El rediseño del régimen estableció que la indemnización por despido no podrá superar el equivalente a tres veces el salario promedio mensual fijado en cada convenio colectivo de la actividad correspondiente. Para el mínimo, fijó un piso del 67% de la remuneración habitual. Si la aplicación del tope convencional reduce la base salarial a una cifra inferior, dicha reducción no podrá superar el 33%.
Otra de las modificaciones prevé que las grandes empresas puedan abonar las sumas derivadas de sentencias de despidos en hasta seis cuotas mensuales, mientras que las pymes contarán con la posibilidad de extenderse hasta 12 cuotas. Además, se incorporó un esquema de actualización de las indemnizaciones judiciales solo por inflación, con un adicional del 3% anual.
También se crearán los Fondos de Asistencia Laboral (FAL), financiados de manera obligatoria con el 1% de las contribuciones patronales en el caso de grandes empresas y el 2,5% para pymes. Estos fondos garantizarán el pago de las indemnizaciones a través de cuentas inembargables, bajo control directo de la Comisión Nacional de Valores.
Respecto a los salarios, la reforma incorporó el “salario dinámico”, que puede ser pactado en los convenios colectivos y que ata la remuneración al rendimiento o mérito individual. Asimismo, se estableció que el pago deberá realizarse exclusivamente por vía bancaria.
En materia de vacaciones, la nueva norma sostiene la obligatoriedad de otorgarlas entre el 1 de octubre y el 30 de abril. No obstante, permite que ambas partes acuerden su fraccionamiento, siempre y cuando el período no sea inferior a siete días corridos.
Por otro lado, se habilitó la extensión del horario de jornada laboral diaria de hasta 12 horas, a condición de que exista acuerdo voluntario en esquemas flexibles como bancos de horas y se garantice un descanso de al menos 12 horas entre turnos. Además, incorporó la posibilidad de contratar trabajadores a tiempo parcial por debajo de la jornada legal completa.
Derechos colectivos y sindicatos
El sistema prevé que la cuota solidaria sindical seguirá siendo deducida por los empleadores, aunque ahora con un tope del 2% del salario mensual. No obstante, en el plano de la negociación colectiva, la reforma otorgará prioridad a los acuerdos de empresa o regionales sobre los convenios por rama.

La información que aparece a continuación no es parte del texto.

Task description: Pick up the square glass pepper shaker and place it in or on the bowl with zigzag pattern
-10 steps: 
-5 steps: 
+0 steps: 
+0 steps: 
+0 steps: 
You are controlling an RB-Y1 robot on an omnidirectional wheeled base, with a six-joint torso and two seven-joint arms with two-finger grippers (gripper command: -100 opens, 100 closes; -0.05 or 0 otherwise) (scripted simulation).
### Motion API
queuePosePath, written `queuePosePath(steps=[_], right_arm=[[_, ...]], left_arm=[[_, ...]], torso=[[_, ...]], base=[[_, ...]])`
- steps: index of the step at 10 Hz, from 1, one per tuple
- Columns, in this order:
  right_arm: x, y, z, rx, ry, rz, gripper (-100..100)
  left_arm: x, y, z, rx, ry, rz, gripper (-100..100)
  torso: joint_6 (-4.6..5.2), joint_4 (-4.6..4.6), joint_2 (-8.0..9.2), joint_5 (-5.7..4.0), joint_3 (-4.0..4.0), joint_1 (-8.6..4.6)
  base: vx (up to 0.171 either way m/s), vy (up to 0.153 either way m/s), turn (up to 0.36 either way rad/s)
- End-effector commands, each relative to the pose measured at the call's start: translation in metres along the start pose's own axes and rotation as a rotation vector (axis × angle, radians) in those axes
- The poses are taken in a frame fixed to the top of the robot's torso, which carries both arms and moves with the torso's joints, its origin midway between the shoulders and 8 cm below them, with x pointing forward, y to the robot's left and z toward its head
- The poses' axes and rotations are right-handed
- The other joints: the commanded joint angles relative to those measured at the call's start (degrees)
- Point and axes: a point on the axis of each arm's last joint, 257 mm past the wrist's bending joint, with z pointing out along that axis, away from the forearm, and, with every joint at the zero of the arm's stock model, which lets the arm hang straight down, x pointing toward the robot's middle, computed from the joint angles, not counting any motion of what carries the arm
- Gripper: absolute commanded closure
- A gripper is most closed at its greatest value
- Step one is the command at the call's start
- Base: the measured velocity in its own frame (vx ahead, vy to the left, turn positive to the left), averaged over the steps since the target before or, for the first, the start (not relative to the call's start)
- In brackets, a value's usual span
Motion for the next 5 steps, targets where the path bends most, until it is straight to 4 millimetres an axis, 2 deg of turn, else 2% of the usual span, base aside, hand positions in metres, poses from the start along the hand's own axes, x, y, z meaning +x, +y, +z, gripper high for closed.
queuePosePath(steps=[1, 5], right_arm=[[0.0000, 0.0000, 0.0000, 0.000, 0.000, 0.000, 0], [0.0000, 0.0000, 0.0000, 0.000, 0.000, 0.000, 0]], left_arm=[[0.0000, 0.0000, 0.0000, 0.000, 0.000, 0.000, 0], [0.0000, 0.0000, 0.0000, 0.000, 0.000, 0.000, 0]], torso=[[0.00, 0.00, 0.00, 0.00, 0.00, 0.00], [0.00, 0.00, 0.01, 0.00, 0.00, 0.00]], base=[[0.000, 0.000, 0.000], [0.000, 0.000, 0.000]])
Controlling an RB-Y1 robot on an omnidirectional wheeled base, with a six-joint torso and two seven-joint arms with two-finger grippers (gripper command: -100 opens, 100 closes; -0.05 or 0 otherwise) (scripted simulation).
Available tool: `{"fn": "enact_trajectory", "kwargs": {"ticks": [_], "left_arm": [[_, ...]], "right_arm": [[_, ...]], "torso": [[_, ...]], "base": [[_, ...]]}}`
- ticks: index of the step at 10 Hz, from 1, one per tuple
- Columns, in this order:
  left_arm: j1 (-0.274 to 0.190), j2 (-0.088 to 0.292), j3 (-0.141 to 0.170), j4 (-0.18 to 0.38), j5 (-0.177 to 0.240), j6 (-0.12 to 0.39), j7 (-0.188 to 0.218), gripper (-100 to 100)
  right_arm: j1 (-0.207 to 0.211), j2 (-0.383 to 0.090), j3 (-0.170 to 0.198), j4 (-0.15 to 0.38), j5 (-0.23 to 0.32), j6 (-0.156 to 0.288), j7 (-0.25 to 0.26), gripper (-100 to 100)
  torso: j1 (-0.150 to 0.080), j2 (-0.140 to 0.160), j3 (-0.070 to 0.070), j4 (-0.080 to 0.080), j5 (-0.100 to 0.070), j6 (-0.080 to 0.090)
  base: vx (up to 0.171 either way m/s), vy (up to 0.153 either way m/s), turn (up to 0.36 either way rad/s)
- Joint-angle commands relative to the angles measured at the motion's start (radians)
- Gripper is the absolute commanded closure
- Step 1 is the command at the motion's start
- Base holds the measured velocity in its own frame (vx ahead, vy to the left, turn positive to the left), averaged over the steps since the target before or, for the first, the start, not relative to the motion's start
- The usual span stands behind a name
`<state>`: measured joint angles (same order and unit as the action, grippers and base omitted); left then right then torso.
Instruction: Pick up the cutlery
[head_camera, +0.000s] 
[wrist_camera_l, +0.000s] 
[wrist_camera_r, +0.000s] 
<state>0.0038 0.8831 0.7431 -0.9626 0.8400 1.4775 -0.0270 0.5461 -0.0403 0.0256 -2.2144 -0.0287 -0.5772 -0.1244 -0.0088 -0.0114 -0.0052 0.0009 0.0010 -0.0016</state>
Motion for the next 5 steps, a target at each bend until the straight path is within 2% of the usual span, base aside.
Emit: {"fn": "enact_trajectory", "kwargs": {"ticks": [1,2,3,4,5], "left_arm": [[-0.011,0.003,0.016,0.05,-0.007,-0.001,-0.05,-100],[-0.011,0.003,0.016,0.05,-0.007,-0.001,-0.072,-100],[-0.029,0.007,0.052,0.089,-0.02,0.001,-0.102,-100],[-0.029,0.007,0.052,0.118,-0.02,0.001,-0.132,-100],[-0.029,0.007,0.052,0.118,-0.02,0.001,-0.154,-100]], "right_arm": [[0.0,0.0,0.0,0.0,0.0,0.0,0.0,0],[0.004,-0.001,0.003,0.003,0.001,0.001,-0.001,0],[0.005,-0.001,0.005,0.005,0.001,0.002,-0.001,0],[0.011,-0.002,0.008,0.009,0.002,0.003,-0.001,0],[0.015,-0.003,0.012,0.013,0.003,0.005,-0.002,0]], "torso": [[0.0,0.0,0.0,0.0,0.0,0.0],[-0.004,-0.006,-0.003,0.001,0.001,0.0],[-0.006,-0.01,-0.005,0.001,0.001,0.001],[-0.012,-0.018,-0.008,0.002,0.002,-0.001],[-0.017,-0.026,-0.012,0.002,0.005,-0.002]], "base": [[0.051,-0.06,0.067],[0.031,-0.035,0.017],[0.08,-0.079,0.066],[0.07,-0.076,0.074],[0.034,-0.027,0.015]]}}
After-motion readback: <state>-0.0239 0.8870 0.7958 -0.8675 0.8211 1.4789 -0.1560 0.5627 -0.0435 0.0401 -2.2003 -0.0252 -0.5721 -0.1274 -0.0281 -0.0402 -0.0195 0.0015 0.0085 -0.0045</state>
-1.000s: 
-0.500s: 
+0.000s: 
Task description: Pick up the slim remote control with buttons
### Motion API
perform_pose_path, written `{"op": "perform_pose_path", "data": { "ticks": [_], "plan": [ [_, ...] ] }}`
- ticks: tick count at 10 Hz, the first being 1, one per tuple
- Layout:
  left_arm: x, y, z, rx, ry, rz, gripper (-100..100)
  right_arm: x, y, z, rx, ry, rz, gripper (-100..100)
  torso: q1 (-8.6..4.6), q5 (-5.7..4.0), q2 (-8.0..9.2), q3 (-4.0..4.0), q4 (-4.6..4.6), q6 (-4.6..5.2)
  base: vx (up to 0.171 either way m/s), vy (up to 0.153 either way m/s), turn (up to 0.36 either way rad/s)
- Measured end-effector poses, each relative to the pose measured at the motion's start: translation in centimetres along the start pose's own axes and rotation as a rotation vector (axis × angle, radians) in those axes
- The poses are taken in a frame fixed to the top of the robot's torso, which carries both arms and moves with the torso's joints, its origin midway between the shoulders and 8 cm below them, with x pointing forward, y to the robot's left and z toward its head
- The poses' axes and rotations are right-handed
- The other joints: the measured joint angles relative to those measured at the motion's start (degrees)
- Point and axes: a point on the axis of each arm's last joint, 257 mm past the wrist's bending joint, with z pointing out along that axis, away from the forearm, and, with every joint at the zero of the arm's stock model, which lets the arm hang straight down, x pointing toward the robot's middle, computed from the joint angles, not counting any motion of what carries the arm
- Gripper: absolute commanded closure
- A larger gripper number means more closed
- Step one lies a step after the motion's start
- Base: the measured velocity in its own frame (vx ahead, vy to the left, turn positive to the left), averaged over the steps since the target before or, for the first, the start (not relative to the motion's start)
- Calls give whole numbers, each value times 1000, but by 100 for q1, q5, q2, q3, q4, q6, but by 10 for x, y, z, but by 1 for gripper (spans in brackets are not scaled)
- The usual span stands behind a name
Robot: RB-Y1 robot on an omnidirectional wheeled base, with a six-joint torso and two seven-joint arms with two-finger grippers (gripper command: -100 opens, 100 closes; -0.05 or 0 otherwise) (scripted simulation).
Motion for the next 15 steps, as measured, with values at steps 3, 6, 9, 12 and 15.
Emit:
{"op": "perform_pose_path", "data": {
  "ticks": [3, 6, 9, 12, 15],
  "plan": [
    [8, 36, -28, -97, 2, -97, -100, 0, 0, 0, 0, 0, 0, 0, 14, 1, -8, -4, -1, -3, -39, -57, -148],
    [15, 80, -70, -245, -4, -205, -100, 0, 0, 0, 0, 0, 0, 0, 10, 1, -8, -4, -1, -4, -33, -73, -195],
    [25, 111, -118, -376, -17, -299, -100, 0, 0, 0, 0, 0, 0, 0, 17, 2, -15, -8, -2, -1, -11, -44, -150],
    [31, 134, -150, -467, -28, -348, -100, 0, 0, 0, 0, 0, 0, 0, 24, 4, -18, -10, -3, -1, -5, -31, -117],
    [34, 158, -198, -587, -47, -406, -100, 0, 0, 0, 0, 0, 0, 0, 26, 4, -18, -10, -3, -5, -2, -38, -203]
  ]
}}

Además, debilita la vigencia automática —la llamada “ultraactividad”— de las obligaciones que persistían más allá de la validez formal de los convenios.
Derecho a huelga
El derecho de huelga quedará restringido en los servicios esenciales (salud, distribución de agua potable, telecomunicaciones, aeronáutica comercial, control portuario, entre otros) y deberá asegurarse un mínimo del 75% de la dotación de personal en actividad.
En el caso de los denominados servicios de importancia “trascendental”, como el transporte de pasajeros y cargas, medios de comunicación, industrias siderúrgica, química, cementera, alimenticia, construcción, aeropuertos y minería, entre otros, deberá garantizarse el funcionamiento al 50%.
Para la realización de asambleas de trabajadores que puedan afectar el funcionamiento de la empresa, se demandará una autorización previa del empleador.